WHAT YOU HAVE TO DO
Print only the lines from the one with "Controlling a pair" through the end of the data, exactly, and please omit pictures.

DATA FOR PROCESSING

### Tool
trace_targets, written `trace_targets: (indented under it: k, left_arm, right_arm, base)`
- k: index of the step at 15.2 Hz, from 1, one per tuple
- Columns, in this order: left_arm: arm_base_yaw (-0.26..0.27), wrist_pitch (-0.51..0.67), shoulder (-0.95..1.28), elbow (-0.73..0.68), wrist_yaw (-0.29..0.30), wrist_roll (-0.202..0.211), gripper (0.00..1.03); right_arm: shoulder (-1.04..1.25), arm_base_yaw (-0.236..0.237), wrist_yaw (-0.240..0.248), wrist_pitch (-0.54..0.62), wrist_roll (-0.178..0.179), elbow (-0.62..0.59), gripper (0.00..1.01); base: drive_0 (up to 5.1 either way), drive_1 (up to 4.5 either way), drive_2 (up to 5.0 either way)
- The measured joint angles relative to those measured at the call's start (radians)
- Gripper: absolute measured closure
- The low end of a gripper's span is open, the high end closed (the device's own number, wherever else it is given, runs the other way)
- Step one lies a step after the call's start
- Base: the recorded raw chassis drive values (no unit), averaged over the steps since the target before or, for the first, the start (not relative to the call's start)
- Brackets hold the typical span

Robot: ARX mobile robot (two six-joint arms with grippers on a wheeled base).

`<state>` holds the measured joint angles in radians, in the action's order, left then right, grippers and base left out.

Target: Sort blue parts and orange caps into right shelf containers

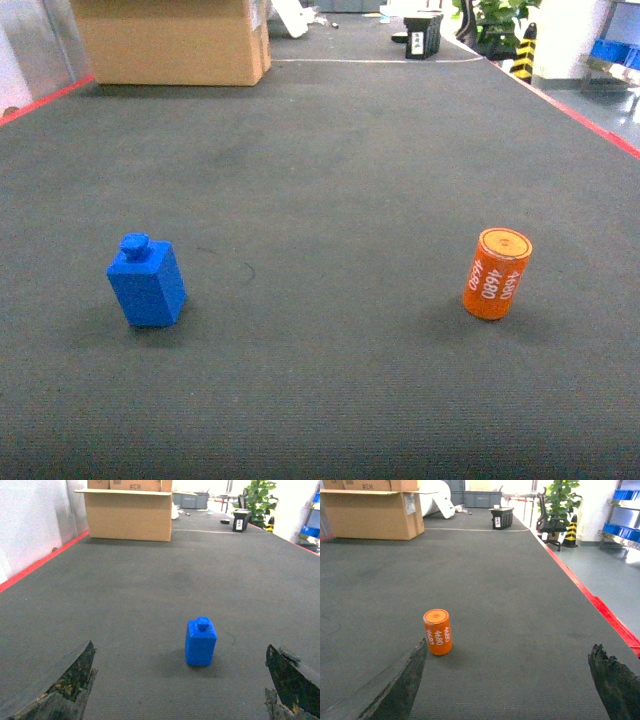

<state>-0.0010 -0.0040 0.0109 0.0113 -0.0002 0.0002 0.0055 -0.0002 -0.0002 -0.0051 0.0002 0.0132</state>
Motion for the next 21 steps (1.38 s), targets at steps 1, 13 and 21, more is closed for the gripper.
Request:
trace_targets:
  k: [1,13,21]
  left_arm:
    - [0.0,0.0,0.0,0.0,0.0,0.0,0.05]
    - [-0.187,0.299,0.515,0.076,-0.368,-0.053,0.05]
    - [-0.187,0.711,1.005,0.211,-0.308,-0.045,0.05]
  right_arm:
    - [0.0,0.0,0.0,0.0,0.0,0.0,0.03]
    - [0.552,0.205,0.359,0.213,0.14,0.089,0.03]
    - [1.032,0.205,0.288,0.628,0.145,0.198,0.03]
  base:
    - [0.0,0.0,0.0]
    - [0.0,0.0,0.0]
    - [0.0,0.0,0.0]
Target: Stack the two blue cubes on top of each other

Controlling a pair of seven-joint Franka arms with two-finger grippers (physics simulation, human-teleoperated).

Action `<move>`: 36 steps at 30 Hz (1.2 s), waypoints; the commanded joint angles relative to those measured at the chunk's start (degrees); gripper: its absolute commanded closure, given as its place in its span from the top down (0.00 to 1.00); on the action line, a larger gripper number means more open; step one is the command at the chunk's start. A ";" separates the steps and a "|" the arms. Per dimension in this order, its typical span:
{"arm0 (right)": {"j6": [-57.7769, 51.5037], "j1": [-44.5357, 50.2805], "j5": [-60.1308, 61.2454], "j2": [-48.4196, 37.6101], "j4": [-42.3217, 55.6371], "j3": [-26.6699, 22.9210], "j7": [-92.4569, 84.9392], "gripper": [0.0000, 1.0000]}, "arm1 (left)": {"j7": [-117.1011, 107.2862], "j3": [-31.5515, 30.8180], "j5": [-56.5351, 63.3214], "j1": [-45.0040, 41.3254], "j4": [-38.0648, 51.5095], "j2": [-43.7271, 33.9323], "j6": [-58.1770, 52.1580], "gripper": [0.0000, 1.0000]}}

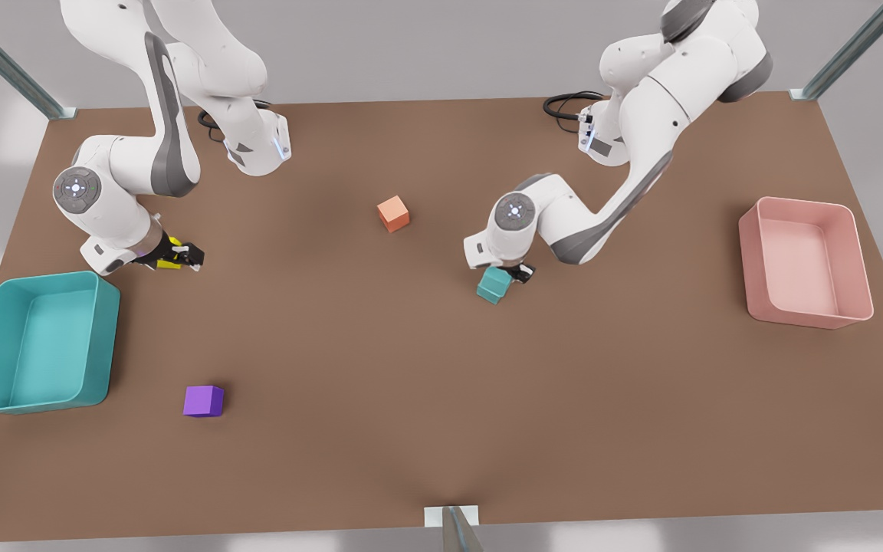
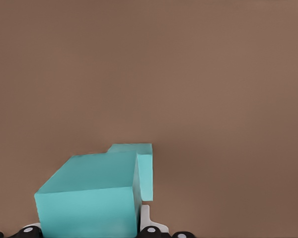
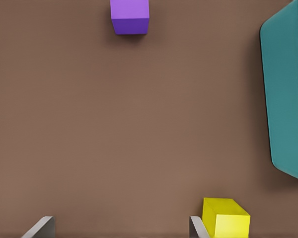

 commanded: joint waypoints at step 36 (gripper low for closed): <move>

THE COMPLETED TASK
Controlling a pair of seven-joint Franka arms with two-finger grippers (physics simulation, human-teleoperated).

Action `<move>`: 36 steps at 30 Hz (1.2 s), waypoints; the commanded joint angles relative to those measured at the chunk's start (degrees); gripper: its absolute commanded closure, given as its place in its span from the top down (0.00 to 1.00); on the action line, a larger gripper number means more open; step one is the command at the chunk's start. A ";" separates the steps and a "|" the arms. Per dimension in this order, its typical span:
{"arm0 (right)": {"j6": [-57.7769, 51.5037], "j1": [-44.5357, 50.2805], "j5": [-60.1308, 61.2454], "j2": [-48.4196, 37.6101], "j4": [-42.3217, 55.6371], "j3": [-26.6699, 22.9210], "j7": [-92.4569, 84.9392], "gripper": [0.0000, 1.0000]}, "arm1 (left)": {"j7": [-117.1011, 107.2862], "j3": [-31.5515, 30.8180], "j5": [-56.5351, 63.3214], "j1": [-45.0040, 41.3254], "j4": [-38.0648, 51.5095], "j2": [-43.7271, 33.9323], "j6": [-58.1770, 52.1580], "gripper": [0.0000, 1.0000]}}


 commanded: joint waypoints at step 36 (gripper low for closed): <move>

Work on this exercise is complete.